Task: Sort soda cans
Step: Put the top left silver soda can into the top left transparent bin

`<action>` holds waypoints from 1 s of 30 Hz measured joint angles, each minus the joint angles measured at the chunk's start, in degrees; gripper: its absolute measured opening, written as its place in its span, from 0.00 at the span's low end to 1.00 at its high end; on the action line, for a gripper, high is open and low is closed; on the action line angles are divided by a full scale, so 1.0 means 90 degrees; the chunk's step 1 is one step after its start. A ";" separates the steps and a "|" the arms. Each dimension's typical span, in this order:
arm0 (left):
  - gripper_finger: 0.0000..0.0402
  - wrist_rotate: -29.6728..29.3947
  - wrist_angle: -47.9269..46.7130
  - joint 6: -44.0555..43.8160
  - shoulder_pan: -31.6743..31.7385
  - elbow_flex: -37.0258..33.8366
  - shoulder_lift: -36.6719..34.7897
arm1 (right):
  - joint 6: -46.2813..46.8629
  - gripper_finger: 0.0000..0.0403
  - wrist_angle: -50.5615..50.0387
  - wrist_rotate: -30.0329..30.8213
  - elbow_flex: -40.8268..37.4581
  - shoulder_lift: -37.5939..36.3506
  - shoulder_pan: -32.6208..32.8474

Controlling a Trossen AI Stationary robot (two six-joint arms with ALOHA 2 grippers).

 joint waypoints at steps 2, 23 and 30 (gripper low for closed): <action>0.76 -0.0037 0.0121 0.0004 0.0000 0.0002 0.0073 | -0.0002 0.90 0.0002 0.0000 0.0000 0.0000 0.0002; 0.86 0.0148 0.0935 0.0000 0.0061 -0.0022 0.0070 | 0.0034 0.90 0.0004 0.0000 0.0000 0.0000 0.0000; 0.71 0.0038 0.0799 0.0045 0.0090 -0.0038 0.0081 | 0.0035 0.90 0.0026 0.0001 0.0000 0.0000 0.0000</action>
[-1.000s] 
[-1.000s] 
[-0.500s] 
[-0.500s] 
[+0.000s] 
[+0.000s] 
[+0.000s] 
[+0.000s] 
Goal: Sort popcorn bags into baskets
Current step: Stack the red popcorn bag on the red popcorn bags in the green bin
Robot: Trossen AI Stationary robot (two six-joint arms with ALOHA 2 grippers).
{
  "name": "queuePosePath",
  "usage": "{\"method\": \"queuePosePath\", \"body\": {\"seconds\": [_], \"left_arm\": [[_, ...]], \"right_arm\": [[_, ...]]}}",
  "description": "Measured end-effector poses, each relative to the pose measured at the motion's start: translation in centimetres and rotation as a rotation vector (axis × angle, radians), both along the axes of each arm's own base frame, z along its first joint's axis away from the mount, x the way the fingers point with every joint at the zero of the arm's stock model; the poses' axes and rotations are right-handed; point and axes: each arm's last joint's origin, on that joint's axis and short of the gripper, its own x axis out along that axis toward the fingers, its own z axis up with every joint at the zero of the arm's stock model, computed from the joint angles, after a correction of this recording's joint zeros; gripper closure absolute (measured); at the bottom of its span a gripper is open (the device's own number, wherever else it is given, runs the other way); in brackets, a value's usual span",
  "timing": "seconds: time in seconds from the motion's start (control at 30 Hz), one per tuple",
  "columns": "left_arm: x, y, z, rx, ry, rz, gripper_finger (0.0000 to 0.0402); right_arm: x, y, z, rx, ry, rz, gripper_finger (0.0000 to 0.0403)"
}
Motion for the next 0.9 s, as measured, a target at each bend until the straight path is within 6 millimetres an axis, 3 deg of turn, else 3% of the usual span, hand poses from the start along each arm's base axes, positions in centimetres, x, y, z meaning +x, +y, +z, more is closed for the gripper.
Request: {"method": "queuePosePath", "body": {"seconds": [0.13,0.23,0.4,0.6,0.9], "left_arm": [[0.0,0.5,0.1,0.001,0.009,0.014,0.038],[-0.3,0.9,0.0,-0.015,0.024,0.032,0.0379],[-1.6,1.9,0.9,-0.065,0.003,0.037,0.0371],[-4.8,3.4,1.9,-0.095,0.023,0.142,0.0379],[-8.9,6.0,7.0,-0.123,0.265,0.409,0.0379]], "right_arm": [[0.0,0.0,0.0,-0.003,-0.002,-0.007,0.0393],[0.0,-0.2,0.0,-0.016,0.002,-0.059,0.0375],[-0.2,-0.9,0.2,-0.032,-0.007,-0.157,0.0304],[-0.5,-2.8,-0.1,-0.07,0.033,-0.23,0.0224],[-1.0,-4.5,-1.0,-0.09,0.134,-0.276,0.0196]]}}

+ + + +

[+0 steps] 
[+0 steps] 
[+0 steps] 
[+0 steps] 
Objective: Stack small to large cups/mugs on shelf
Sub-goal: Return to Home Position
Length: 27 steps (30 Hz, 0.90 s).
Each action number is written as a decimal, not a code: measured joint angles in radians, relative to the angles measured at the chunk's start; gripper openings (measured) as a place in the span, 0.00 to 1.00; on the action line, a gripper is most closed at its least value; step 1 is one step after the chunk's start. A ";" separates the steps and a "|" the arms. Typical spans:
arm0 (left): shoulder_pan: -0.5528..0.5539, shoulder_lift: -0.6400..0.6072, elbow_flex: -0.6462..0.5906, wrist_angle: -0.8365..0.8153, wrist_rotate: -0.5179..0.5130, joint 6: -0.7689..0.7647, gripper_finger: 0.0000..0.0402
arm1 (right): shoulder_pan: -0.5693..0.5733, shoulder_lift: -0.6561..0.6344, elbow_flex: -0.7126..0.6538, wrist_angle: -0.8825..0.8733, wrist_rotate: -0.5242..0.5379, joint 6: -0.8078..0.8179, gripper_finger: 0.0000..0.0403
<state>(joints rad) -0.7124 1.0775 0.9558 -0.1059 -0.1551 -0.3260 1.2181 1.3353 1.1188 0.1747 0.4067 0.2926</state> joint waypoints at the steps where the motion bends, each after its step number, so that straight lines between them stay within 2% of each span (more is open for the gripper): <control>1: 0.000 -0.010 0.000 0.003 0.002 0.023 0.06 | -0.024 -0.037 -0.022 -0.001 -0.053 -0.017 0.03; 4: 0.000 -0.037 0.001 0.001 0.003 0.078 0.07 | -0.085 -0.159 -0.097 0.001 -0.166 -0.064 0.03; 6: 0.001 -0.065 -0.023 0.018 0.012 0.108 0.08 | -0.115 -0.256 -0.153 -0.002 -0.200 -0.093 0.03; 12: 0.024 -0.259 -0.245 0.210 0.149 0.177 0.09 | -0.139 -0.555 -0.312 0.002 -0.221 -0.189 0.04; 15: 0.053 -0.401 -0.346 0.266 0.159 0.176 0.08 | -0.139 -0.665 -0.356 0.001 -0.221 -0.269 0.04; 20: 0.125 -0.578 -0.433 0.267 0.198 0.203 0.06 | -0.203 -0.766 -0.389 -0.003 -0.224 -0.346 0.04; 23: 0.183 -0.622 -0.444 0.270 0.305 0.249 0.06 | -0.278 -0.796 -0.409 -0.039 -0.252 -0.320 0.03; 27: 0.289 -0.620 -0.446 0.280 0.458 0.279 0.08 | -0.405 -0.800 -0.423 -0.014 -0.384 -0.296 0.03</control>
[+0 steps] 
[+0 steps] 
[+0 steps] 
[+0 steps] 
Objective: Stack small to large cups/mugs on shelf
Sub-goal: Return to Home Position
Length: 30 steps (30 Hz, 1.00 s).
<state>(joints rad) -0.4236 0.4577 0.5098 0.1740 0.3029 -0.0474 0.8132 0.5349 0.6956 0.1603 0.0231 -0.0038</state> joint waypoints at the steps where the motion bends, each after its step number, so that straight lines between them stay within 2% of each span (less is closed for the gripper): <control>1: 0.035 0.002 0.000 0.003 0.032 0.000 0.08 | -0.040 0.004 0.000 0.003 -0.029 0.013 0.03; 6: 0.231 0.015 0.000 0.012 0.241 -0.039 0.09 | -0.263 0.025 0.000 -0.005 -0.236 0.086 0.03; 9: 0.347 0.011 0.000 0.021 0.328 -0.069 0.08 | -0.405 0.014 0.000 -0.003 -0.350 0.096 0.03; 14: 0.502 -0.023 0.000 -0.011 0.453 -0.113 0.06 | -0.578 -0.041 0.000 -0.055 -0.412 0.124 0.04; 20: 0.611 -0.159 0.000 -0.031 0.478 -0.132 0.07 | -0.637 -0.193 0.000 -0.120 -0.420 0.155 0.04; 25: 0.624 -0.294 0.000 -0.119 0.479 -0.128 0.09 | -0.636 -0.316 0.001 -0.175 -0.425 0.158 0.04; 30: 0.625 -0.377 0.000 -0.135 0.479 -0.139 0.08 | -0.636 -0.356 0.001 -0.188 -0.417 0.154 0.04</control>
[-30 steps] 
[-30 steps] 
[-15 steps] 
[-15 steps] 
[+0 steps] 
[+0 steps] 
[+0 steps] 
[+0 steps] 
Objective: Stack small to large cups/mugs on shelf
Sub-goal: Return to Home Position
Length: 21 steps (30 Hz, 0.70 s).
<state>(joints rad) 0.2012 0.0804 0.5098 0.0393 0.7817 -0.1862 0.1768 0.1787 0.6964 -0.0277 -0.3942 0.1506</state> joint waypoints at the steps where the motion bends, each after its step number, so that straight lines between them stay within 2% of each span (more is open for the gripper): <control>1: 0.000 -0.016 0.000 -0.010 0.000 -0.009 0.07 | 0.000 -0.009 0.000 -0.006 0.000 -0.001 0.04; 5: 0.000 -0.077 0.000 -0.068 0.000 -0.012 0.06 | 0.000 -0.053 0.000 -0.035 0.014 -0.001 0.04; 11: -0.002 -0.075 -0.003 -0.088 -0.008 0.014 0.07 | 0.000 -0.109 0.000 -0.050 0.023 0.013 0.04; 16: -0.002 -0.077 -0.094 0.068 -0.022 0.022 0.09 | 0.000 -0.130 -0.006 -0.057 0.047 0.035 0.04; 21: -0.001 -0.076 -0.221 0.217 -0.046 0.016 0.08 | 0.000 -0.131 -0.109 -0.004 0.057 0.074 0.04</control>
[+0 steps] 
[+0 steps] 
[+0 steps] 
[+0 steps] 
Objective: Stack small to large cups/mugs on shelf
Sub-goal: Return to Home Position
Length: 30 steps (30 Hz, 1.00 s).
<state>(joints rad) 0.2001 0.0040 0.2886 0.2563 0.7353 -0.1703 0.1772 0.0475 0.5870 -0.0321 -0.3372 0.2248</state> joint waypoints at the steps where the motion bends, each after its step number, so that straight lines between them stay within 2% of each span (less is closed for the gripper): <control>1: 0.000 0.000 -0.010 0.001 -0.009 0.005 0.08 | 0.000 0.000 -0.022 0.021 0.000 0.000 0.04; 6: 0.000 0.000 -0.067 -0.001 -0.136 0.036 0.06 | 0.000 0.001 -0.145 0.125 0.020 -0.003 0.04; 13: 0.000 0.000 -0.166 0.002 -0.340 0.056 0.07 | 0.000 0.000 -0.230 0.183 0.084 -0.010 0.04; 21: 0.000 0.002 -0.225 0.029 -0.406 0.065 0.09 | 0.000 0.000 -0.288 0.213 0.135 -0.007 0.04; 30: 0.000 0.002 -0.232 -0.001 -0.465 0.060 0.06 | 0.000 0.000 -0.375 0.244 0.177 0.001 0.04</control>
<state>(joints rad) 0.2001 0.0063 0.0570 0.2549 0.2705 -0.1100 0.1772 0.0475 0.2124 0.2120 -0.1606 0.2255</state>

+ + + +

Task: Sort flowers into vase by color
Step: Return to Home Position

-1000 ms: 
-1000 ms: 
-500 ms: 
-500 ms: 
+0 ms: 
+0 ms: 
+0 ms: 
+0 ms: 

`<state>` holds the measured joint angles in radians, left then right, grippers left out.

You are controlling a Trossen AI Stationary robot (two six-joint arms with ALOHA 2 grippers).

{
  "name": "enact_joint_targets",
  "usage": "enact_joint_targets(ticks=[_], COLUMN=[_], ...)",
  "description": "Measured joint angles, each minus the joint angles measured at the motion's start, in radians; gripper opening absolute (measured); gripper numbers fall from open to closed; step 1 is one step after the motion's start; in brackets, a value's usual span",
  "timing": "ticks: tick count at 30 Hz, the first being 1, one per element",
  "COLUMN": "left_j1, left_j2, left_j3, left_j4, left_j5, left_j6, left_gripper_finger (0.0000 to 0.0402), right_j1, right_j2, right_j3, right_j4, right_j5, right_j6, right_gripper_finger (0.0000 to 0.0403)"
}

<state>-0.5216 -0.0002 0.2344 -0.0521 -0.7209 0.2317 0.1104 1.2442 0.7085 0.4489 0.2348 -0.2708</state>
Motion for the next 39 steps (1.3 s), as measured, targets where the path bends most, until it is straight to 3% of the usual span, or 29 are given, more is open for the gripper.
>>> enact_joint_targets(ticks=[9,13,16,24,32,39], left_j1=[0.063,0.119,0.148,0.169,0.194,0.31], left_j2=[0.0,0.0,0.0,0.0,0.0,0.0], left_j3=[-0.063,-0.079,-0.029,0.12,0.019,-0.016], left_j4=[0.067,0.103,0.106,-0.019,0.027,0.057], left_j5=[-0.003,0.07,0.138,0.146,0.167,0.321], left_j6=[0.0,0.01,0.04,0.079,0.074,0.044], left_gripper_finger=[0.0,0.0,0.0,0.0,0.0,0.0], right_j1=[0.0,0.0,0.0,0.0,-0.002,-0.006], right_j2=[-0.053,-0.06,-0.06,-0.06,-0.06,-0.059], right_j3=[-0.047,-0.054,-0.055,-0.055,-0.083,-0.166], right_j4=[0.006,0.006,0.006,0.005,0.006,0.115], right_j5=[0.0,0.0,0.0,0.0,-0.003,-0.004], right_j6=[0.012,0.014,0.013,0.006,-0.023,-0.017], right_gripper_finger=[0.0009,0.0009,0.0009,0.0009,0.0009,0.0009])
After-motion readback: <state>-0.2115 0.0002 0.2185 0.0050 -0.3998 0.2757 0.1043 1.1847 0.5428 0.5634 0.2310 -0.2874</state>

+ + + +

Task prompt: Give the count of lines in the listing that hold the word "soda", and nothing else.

Your solution: 2